Ahora está la Gata rechoncha, enfermera, confidente, amiga. Ahora hay otros dos gatillos por casa, que a ella le caen muy mal, dejados por mi hija trotamundos a mi cuidado, cuidado que espero se transforme en adopción. Él es negro como la tinta (Inky), tan negro que, si cierra los ojos, desaparece como el gato mágico de Alicia.

Ella es una pequeñísima tigresa (Tigrina), que en el nombre bastante obvio recuerda el más extravagante de un gato veneciano que conocí hace una vida, Tigrin Piernas Bonitas.

Ahora que ya no hablo, con ellos todavía me puedo comunicar.

De noche, cuando lloro en la cama, la vieja amiga que duerme siempre a mis pies se despierta enseguida y viene a frotar su cabecita sobre mis mejillas. En la oscuridad, con su suave ronroneo me reitera la promesa que le he arrancado: «No me iré antes que tú».

Cuerpo a cuerpo

Paso mucho tiempo en la cama para mitigar así el frío que siento siempre, pese a que la casa está bien caldeada. Y también porque siempre estoy muy cansada. Miro por la ventana el trocito de mundo que me toca y, a pesar de todo, lo encuentro hermoso. En cambio, el boletín de guerra llega del cuerpo, cuyo lenguaje finalmente comprendo. Las últimas defensas están cayendo, los bastiones se desmoronan, los centinelas han huido, con el aceite hirviendo estamos en las últimas. Es una rebelión de todos los órganos, también de los buenos, los que nunca me han dolido: los oídos, la garganta, el intestino.

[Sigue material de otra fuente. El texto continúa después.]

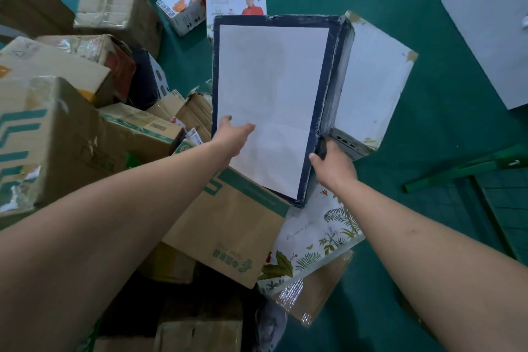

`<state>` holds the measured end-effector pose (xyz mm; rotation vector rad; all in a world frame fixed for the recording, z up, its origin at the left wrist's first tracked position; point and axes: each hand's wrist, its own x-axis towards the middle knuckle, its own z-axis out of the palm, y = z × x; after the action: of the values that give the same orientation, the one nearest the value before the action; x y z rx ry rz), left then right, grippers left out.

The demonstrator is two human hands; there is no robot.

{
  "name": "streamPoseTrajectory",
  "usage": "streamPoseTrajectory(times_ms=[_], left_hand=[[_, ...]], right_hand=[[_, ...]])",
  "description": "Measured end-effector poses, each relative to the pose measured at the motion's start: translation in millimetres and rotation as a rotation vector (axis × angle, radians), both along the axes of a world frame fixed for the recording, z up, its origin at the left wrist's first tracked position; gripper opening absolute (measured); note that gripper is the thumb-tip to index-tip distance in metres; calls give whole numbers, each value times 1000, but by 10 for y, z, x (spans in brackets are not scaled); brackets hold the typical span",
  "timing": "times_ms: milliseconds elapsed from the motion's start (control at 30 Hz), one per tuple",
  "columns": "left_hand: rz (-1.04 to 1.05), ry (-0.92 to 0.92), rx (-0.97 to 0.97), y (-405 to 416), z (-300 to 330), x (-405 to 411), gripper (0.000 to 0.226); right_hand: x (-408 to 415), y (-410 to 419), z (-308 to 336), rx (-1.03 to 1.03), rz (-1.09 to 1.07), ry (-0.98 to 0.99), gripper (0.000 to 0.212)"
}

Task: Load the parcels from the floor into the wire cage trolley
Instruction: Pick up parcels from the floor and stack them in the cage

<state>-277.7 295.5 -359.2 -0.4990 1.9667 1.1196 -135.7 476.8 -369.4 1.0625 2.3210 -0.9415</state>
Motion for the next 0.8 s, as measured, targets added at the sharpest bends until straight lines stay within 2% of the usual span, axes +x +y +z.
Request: streamPoseTrajectory(times_ms=[133,367,500,600,700,800], left_hand=[[-6,47,-82,-50,-184,-221,88],[-8,96,-198,-43,-495,-397,90],[120,80,-153,-95,-677,-431,84],[126,22,-103,-176,-734,-385,78],[72,67,-37,-299,-685,-406,84],[4,163,25,-356,-417,-468,66]], right_hand=[[109,-3,-105,31,64,32,55],[131,3,-304,31,11,90,52],[179,-11,-458,50,-49,112,47],[211,-93,-516,-20,-194,98,46],[142,-140,-412,-117,-347,115,61],[111,-98,-95,-133,-364,159,75]])
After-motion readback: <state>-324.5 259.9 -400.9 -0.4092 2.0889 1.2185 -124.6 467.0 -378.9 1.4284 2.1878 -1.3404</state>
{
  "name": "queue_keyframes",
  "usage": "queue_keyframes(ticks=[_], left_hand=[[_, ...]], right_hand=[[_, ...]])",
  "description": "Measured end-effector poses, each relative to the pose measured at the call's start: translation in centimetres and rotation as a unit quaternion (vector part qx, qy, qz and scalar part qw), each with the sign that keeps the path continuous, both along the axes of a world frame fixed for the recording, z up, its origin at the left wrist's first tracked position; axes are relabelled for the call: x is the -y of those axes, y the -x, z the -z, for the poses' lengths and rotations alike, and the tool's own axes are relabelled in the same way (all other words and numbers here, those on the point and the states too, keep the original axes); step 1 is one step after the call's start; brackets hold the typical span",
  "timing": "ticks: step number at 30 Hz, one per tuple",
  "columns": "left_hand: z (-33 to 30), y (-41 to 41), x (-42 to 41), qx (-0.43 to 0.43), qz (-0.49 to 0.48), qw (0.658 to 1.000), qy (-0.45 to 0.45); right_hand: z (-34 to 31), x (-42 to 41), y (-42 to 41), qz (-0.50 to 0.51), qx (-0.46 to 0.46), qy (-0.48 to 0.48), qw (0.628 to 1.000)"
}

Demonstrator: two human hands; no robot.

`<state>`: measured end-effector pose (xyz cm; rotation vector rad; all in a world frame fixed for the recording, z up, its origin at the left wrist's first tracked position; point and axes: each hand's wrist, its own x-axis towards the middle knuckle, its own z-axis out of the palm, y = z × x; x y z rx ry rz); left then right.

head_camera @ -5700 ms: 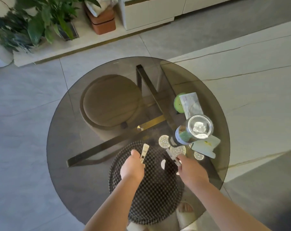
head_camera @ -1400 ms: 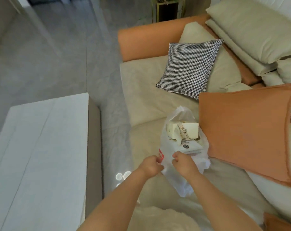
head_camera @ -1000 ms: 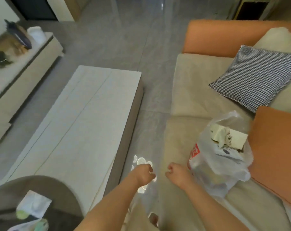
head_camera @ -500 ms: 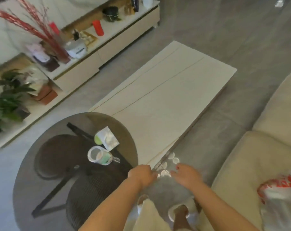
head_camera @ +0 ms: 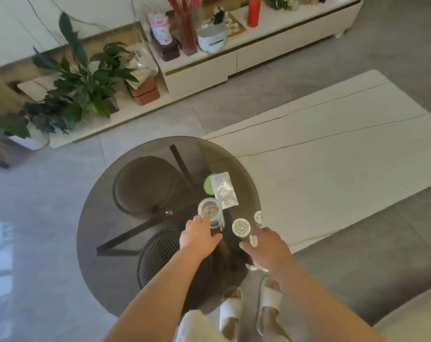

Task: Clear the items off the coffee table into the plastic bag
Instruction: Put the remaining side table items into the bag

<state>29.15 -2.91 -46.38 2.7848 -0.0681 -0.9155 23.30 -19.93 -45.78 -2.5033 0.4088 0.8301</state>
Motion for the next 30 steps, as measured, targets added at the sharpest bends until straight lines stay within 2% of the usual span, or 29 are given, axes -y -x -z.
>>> queue_keyframes(ticks=[7, 12, 18, 22, 26, 30], left_hand=[[4.0, -5.4, -1.0, -0.018, -0.053, 0.998, 0.018], [8.8, -7.7, -1.0, -0.035, 0.015, 0.999, -0.025], [13.1, -9.9, -0.2, -0.037, 0.097, 0.994, -0.016], [14.2, -11.5, 0.0, 0.009, 0.041, 0.998, 0.039], [14.4, -13.4, -1.4, 0.040, -0.015, 0.998, 0.036], [14.8, -15.5, -3.0, 0.035, -0.023, 0.999, 0.033]], right_hand=[[3.5, -1.5, -6.9, -0.063, 0.003, 0.009, 0.998], [8.5, -1.1, -11.5, -0.099, -0.005, 0.035, 0.994], [16.0, -0.3, -16.1, -0.121, -0.022, 0.049, 0.991], [19.6, -0.6, -17.7, -0.128, -0.019, 0.043, 0.991], [22.2, -0.9, -19.3, -0.117, -0.009, 0.040, 0.992], [24.3, -1.5, -22.4, -0.122, 0.045, 0.064, 0.989]])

Quien tiene un viejo en casa, máxime si está enfermo (y, recordémoslo en todo momento, la vejez es en sí misma una enfermedad), sabe que su sitio preferido es el cuarto de baño. Irritante preferencia que saca de quicio «a los que tienen que ir a trabajar», y a los que siempre corresponde, en nombre de un principio económico, la precedencia sobre todo y todos. Sigue el turno de las mozas en plena flor de la edad, que nunca se cansan de arreglarse el pelo, sacarle brillo a los labios o limarse una uña; los mozos tienen asimismo exigencias semejantes, se buscan el último punto negro para arrancárselo, se rocían gel sobre la cabellera, se pasan desodorante por las axilas mal lavadas.

Sin embargo, la auténtica lucha es con los niños, a los que les encanta permanecer ratos igualmente largos en el mismo sitio. Si éstos cuentan a su favor con la velocidad para ganar la puerta, a cambio los viejos cuentan con la experiencia y saben esperar que el grito de un mayor reclame al impúber amador (todos se imaginan qué está haciendo encerrado allí dentro) para otras necesidades más desagradables, como la escuela, los deberes, la hora de irse a dormir.

Luego, de noche, cuando todas las personas activas tendrían ya que estar durmiendo, los viejos, exponiéndose a una atroz caída a cada paso alumbrado por la trémula luz de una linterna, finalmente pueden instalarse en su reino: a los más afortunados se les concede aún la posesión de la llave.